Миссионер месье Хог сделал доктору необычный подарок. Один из жителей деревни привел к месье Хогу жену и сообщил, что оба они давно уже страдают бессонницей, но тут он слышал недавно во сне голос, который сообщил ему, что они смогут излечиться, если он отдаст наследственный фетиш семьи месье Хогу и будет выполнять приказы месье Хога. Мирный протестантский проповедник включался, таким образом, в систему древней африканской магии. Приказы месье Хога были разумны и доброжелательны: он приказал супружеской чете отправиться в Ламбарене, к доктору Швейцеру, а самому доктору передал этот странный подарок.

Швейцер уже знал в принципе, из чего состоит фетиш. Напротив ламбаренской миссии, на новой плантации, висел фетиш в бутылке, предназначенный для охраны плантации. В состав фетишей входили, как правило, предметы, назначение которых было непонятным. В ходу были когти и зубы леопарда, мешочки с красной землей, красные перья и даже странной формы европейские колокольчики XVIII века, уцелевшие от времен меновой торговли. Что было куда более трагичным — в фетиш нередко включались кости из человеческого черепа или даже целый череп, причем череп, добытый специально для фетиша.

В фетише, подаренном месье Хогом, тоже оказались два продолговатых кусочка из теменной части черепа, окрашенные каким-то красноватым веществом.
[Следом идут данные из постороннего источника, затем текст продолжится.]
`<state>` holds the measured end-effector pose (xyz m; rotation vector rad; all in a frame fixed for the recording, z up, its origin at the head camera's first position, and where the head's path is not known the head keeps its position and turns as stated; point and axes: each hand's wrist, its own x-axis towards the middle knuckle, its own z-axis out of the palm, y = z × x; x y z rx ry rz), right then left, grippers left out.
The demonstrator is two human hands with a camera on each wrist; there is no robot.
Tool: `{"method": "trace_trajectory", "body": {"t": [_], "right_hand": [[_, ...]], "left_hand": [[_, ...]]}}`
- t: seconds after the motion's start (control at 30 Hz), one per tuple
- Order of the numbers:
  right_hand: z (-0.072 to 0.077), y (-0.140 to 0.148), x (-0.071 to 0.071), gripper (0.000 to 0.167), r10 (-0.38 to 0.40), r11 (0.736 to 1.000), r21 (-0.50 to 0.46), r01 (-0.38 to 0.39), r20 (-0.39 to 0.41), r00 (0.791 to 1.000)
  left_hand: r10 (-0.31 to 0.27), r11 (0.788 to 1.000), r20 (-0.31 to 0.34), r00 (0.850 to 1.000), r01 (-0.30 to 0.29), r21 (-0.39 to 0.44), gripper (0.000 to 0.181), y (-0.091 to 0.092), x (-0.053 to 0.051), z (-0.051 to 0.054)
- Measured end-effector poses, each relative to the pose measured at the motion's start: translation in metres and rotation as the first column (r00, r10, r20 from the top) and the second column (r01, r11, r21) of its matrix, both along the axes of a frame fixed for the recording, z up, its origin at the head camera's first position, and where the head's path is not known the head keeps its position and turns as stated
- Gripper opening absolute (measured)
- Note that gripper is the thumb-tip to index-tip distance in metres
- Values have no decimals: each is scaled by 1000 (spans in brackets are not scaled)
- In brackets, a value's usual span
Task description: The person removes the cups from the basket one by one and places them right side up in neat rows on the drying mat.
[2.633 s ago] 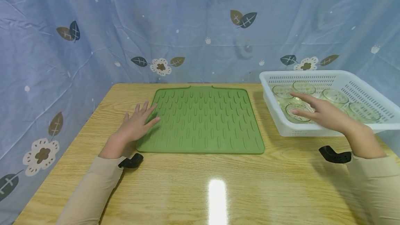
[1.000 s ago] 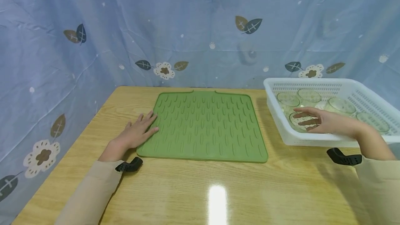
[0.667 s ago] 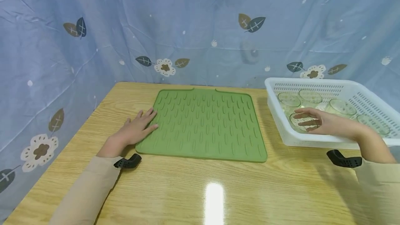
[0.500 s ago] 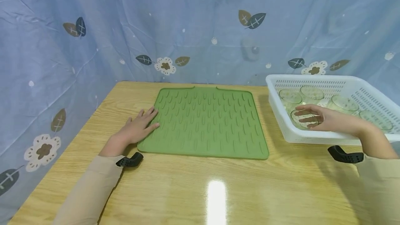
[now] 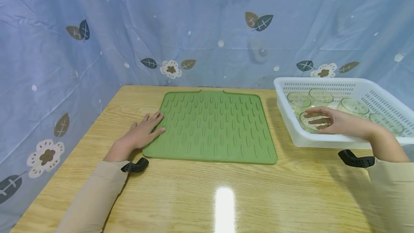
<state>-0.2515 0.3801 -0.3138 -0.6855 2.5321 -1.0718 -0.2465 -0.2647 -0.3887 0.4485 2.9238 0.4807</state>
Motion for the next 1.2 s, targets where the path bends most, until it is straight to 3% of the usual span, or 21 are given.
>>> {"method": "trace_trajectory", "body": {"t": [0.27,0.6,0.93,1.2], "right_hand": [[4,1,3,68,-26,999,28,27,-37,999],[9,-1,9,74,-56,994,82,69,-152,987],[8,-2,9,66,-58,997,-56,48,-175,983],[7,-5,10,65,-87,982,-179,55,-173,981]], "left_hand": [[-2,1000,-3,1000,2,8,77,1,1,-2],[-3,1000,-6,1000,3,9,77,-2,1,0],[-9,1000,-8,1000,9,13,76,1,2,-1],[-10,1000,-11,1000,10,15,75,1,2,-1]]}}
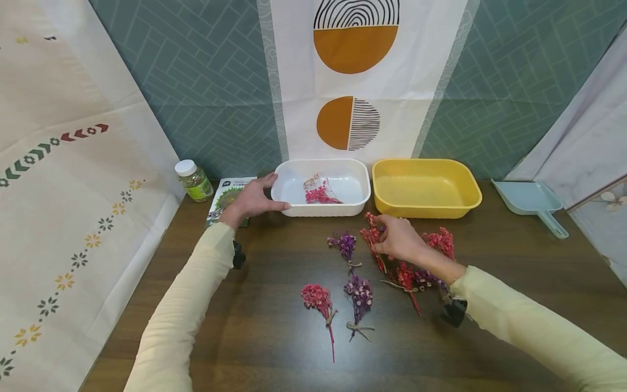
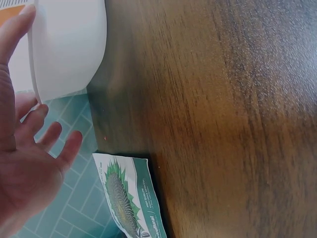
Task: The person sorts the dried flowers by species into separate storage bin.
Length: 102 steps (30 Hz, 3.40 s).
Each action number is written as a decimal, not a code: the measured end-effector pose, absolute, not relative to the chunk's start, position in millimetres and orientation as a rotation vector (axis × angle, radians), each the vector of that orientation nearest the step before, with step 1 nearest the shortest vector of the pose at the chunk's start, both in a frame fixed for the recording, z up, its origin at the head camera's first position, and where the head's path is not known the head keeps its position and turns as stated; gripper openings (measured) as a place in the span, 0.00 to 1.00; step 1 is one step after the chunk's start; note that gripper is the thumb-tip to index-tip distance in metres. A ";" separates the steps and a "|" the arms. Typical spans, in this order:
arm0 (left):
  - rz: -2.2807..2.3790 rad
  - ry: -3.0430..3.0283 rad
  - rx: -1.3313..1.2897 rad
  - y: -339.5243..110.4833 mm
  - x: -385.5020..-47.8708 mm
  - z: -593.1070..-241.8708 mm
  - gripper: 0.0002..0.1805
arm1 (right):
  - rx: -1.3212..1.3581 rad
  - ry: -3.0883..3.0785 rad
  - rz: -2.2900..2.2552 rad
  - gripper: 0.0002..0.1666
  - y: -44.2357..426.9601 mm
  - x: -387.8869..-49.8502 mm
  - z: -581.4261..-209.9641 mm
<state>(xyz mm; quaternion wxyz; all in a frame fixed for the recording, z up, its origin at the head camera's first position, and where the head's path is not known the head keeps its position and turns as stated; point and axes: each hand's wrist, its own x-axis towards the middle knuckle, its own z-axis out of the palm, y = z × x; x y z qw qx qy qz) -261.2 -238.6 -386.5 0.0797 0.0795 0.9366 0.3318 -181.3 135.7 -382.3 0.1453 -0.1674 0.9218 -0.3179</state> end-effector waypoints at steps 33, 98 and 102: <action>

По возвращении в Ламбарене доктора ждало радостное известие: дом у подножья холма был достроен. Это был небольшой домик из рифленого железа, крытый пальмовыми листьями. Здесь уместилась малюсенькая аптечка, приемная и маленькая операционная. В конце осени Швейцер начал прием в новом доме, а в декабре он получил в свое распоряжение навес для больных и новую приемную, которые были построены из бревен и покрыты, как туземные хижины, листьями рафии. В палате, под навесом, Швейцер начертил на полу шестнадцать больших прямоугольников — места для лежания. В тот же день на лодках привезли дерево, а к ночи все шестнадцать лежанок были готовы. Это было нехитрое и практичное устройство: четыре столбика с рогаткой, две длинные жерди, а поперек — несколько палок покороче. Поверх была сухая трава вместо матраса, а внизу, до пола, еще оставалось полметра, чтобы прятать пожитки и запас бананов. Койки широкие — так, чтоб можно было уместиться вдвоем и втроем, накрывшись принесенными из дому противомоскитными сетками. Разделения на женскую и мужскую палаты не было — как дома. Все как дома, и доктор тверд был только в одном требовании: чтобы здоровые, живя в палате во время своих посещений, не сгоняли на пол больных.

Доктор не теоретизировал, не рассуждал о принципах организации здравоохранения: он просто лечил. Однако мало-помалу в процессе его практики в Ламбарене стал складываться его собственный, особый, ни на что не похожий тип лесной клиники, больницы джунглей, вызывавшей впоследствии столько нареканий и столько недоумений.

Доктор наблюдает за пациентами, за тем, как они устраиваются в больнице, как организуют свой быт. И он не ломает этот быт, не совершает «культурных революций», а понемножку приспосабливает правила больницы к этому быту. Больше того, больные сами подсказывают ему многое. В джунглях очень сильны внутрисемейные связи. Что ж, Швейцер разрешает пациентам приводить семью в больницу. Нерационально было бы строить палаты европейского типа, ставить больного в непривычные условия. И Швейцер не навязывает больным ничего, что могло бы их сейчас расстроить. Он видел, как умирают здесь люди, нарушившие глупейшие табу: он знает, как легко травмировать психику африканца. Не надо нарушать табу, не надо добавлять к страданиям больного психическую травму, вызванную больничным режимом, если в этом нет острой необходимости.